What resources are available to prevent sexual violence in the first place? How are we challenging rhetoric surrounding sexual violence?

A New Series

In response to these questions, this article serves to launch a five-part series featuring a range of campus voices on the issue of sexual violence. The series will highlight various groups on campus that have dedicated themselves to ending sexual violence, both on and off campus. 

The purpose of this series and this introduction is not to criticize a particular announcement by President Bell, nor to criticize the University. It is admirable to draw awareness to instances of sexual violence at all, as it is too often an ignored and taboo subject. 

However, the timing of his announcement followed the Alabama Supreme Court decision to allow Megan Rondini’s wrongful death lawsuit against her alleged rapist to move forward. 

Megan Rondini is a former UA student who died by suicide in 2016 after alleging rape against T.J. Bunn Jr., a prominent member of the Tuscaloosa community. 

Alabama’s archaic law requires those who report sexual violence to demonstrate that they “earnestly” resisted the assault. This law paved the way for Megan to be transformed in the public narrative from a survivor seeking justice into a suspect that had somehow invited the harm done to her.

Megan’s story reflects a pattern of victim-blaming in our culture that has to end. It reflects the continued prevalence of rape culture, both on and off UA’s campus. 

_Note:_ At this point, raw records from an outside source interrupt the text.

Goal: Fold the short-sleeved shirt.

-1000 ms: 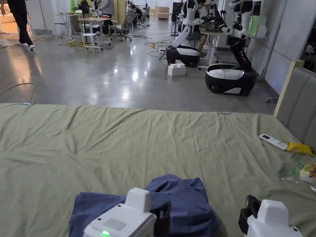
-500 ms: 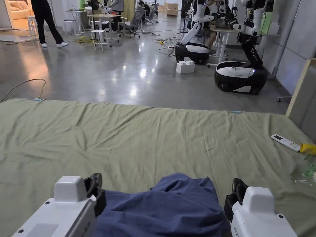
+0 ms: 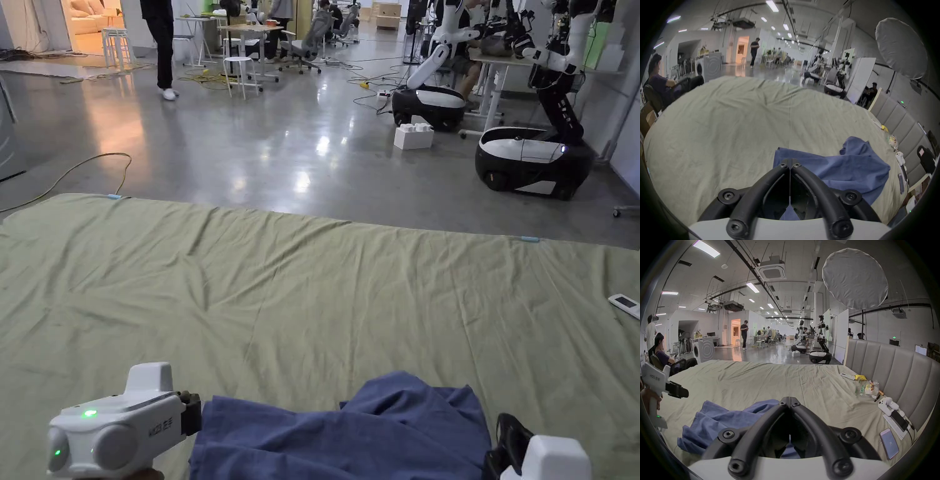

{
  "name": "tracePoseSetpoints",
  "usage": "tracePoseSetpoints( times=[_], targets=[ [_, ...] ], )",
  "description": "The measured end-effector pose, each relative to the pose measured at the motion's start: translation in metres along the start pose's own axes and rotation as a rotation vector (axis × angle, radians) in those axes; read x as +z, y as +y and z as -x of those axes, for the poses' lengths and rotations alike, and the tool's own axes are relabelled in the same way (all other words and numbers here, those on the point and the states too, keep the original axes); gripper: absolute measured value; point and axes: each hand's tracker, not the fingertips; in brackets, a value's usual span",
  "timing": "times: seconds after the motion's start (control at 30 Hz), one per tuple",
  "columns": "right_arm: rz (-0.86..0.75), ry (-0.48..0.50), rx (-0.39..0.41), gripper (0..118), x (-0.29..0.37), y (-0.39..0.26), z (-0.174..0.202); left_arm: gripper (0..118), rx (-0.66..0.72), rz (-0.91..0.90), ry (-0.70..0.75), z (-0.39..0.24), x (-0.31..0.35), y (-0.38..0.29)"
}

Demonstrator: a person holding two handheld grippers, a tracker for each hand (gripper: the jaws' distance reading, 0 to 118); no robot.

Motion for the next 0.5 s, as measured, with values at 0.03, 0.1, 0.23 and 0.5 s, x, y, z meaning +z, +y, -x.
tracePoseSetpoints(
  times=[0.03, 0.1, 0.23, 0.5],
  targets=[
    [0.009, -0.001, 0.001, 1, -0.003, -0.003, 0.000, 28, 0.003, 0.041, 0.007, 0.001, -0.011, 0.004],
    [0.031, -0.005, 0.000, 1, -0.011, -0.010, -0.002, 73, 0.003, 0.085, 0.006, -0.004, -0.029, 0.012],
    [0.068, -0.019, -0.004, 1, -0.020, -0.021, -0.008, 83, -0.019, 0.165, 0.031, -0.011, -0.062, 0.019],
    [0.137, -0.060, -0.006, 1, -0.038, -0.040, -0.030, 53, -0.159, 0.261, 0.136, -0.012, -0.145, 0.003]
  ],
)
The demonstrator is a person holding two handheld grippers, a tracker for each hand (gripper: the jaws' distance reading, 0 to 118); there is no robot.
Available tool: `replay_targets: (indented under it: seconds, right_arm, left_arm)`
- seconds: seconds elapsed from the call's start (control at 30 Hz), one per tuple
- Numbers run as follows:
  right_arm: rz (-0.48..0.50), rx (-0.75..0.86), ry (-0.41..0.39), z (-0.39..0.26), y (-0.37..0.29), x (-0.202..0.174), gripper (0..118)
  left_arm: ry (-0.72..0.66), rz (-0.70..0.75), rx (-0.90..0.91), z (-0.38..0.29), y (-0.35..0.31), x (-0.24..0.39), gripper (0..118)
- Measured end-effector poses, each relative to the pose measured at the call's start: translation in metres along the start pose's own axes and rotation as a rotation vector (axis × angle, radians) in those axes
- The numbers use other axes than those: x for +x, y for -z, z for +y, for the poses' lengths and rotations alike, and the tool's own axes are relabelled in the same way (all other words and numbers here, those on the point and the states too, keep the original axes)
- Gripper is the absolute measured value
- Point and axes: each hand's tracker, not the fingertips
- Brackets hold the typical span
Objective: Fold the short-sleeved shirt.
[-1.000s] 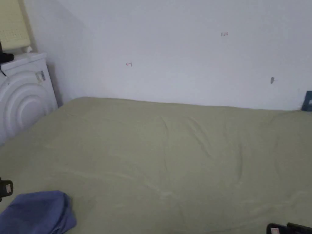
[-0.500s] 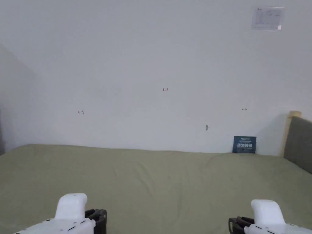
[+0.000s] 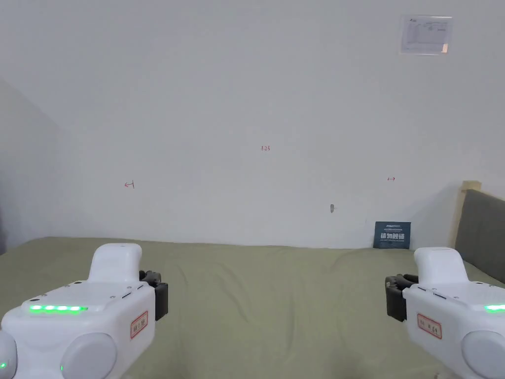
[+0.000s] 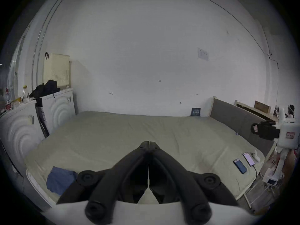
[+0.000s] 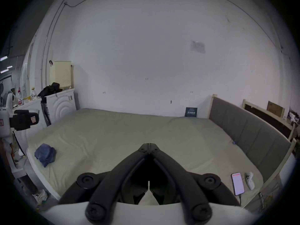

When Megan sought help from the police, she was reportedly accused of not preventing Bunn’s advances. In contrast, Bunn was met with sympathy in his interrogation. 

When she sought help from our own campus, she was reportedly denied mental health care. Though the UA Counseling Center serves as a resource for students to receive counseling, Megan reported being denied by a staff therapist that had a connection to the Bunn family. 

The recently popularized “me too.” Movement, a nonprofit organization dedicated to combating sexual violence, defines rape culture as “the systems, beliefs, and behaviors rooted in patriarchy that allow for its prevalence in society.” 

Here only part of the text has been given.